Airway wall thickening has been observed in postmortem studies of patients with status asthmaticus. The wall thickening is accompanied by airway structural changes, such as subbasement membrane thickening, mucous gland and goblet-cell hyperplasia, increased vascularity, and smooth-muscle hypertrophy and hyperplasia, as well as with chronic inflammation such as mucosal edema and inflammatory cell infiltration. These changes have been further confirmed by studies using bronchial biopsy in living patients. With the advent of high-resolution CT, noninvasive assessment of airway dimensions in asthma has become available. We and others have quantitatively assessed airway wall thickening and its clinical implication in asthma.

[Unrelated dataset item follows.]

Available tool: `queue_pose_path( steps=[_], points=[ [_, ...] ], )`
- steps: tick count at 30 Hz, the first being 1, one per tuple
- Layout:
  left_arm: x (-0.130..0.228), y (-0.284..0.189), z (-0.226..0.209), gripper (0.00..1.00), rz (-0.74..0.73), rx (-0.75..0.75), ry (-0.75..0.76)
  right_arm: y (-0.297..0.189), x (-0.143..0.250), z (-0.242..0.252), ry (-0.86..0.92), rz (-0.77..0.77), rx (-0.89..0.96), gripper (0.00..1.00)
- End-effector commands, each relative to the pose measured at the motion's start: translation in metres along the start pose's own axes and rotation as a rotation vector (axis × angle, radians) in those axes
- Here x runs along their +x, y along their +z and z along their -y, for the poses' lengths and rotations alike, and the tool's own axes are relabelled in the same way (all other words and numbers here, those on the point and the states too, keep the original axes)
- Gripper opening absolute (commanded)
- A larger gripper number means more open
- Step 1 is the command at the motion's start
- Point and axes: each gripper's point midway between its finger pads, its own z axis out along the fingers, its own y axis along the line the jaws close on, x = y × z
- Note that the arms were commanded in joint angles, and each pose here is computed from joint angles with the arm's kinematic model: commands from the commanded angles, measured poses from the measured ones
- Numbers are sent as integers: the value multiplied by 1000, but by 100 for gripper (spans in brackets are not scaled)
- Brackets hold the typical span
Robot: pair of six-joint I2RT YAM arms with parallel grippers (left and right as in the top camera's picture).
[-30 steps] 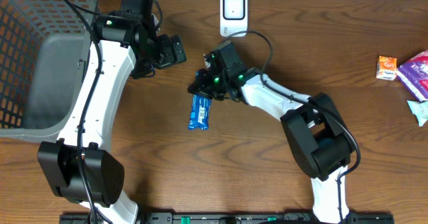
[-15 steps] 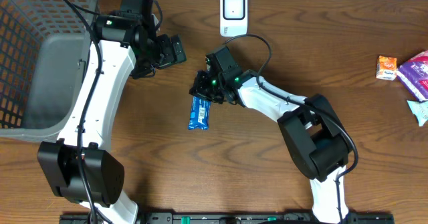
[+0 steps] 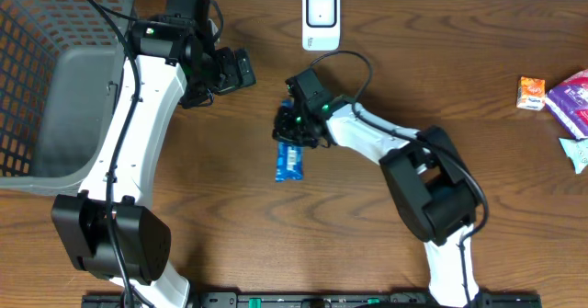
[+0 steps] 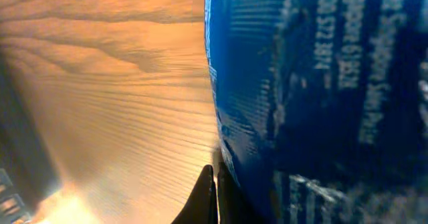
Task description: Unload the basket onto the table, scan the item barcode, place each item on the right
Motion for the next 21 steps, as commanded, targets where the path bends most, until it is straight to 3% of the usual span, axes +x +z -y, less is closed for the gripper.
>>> queue_pose_path(
  steps=[1, 7, 11, 13, 16, 17, 21],
  points=[
    [-2, -1, -3, 98, 7, -13, 6, -25, -34, 50, -36, 145, 199, 1],
    [-2, -1, -3, 98, 8, -13, 6, -109, -64, 84, -79, 319, 435, 1],
    [-2, -1, -3, 98, 8, -13, 7, -152, -70, 85, -96, 379, 467, 5],
    [-2, -1, -3, 98, 7, -13, 6, -160, -68, 78, -95, 376, 434, 20],
    [-2, -1, -3, 98, 7, -13, 6, -161, -58, 72, -90, 329, 389, 76],
    [-2, -1, -3, 98, 8, -13, 7, -159, -52, 71, -77, 300, 373, 82],
    [-2, -1, -3, 98, 7, -13, 6, -146, -23, 76, 59, 176, 340, 82]
  ],
)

Chronic cough is a common problem for which patients seek medical attention from primary care physicians and pulmonologists. Although chronic cough itself is not fatal, it severely impairs quality of life. One of the most common causes of chronic cough is cough variant asthma (CVA), which lacks the typical manifestation of asthma such as wheezing or dyspnea but presents airway hyperresponsiveness and bronchodilator responsive coughing. CVA is clinically considered as a variant type of asthma as well as a precursor of classic asthma with wheezing. Pathologically, CVA shares common features such as eosinophilic inflammation and remodeling changes, including subbasement membrane thickening and goblet-cell hyperplasia with classic asthma.
Chronic cough due to other causes, such as gastroesophageal reflux disease (GERD) and postnasal drip syndrome, which is currently referred to as upper airway cough syndrome,16 is often grouped as nonasthmatic chronic cough (NAC). Patients with NAC also have features of airway inflammation and remodeling. In a study examining BAL fluid of patients with NAC, mast cells, eosinophils, and histamine levels were increased; while in another study, sputum neutrophilia and increased levels of interleukin-8 and tumor necrosis factors were observed. Increase of bronchoalveolar lymphocytes in idiopathic chronic cough is also reported. In terms of remodeling, the presence of submucosal fibrosis in the airways of patients with NAC was first described by Boulet and colleagues. A biopsy study of NAC has further demonstrated an increase of submucosal mast cells, subbasement membrane thickness, goblet-cell area, vascularity, and smooth-muscle area. Nonasthmatic eosinophilic bronchitis, another cause of chronic cough characterized by airway eosinophilia and absence of airway hyperresponsiveness, also involves subbasement membrane thickening. Regardless of the accumulating evidence of airway remodeling based on bronchial biopsies in patients with chronic cough, only one study of nonasthmatic eosinophilic bronchitis has examined whole airway wall thickness using CT scans, and has shown that in contrast with the biopsy study, wall area of large airways in patients with nonasthmatic eosinophilic bronchitis is not different from that of healthy control subjects and is less than that of intermittent or mild persistent asthmatics with sputum eosinophilia, suggesting the importance of assessment by CT that may extend and compensate the information of endobronchial biopsy studies in chronic cough.
In this study, we examined airway dimensions by CT in patients with CVA and those with NAC. Correlations between the CT parameters and clinical indexes, such as age, disease duration, pulmonary function, cough sensitivity, and sputum cell differentials, were also studied.